Problem description —
Work out how many lines of the material below contain the word "document", then write that number alone.
╔══
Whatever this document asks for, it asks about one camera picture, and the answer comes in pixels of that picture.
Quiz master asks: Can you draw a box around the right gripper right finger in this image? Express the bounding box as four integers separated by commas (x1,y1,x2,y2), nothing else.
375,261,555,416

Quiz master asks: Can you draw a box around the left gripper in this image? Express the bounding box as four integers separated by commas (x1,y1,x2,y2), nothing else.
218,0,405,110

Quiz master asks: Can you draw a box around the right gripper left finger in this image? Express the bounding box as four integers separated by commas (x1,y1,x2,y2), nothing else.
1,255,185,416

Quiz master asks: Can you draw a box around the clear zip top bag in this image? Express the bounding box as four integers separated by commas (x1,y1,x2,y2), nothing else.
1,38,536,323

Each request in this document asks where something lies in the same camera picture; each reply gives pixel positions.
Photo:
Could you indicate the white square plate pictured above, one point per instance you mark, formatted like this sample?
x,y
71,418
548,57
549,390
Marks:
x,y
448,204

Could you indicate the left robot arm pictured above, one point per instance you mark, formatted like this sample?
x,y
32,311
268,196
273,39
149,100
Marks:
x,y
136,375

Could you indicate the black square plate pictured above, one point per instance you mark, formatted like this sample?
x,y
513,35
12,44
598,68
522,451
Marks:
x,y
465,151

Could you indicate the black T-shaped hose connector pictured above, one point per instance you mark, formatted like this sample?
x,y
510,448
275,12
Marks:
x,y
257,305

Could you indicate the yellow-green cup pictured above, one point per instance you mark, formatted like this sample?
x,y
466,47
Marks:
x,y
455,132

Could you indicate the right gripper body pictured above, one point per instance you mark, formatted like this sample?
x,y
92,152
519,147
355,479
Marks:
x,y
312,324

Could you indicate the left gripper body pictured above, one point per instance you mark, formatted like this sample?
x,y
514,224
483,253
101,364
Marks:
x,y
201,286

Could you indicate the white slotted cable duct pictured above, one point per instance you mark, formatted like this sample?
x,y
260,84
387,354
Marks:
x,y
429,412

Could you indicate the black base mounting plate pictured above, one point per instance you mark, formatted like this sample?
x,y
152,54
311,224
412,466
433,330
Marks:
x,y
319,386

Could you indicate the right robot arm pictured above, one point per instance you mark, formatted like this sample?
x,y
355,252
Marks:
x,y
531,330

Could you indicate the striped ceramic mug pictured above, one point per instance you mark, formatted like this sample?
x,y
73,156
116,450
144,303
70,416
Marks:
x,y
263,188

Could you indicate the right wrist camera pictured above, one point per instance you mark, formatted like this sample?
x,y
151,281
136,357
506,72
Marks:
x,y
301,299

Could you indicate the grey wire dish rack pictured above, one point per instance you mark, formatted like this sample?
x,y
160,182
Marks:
╚══
Output for this exercise —
2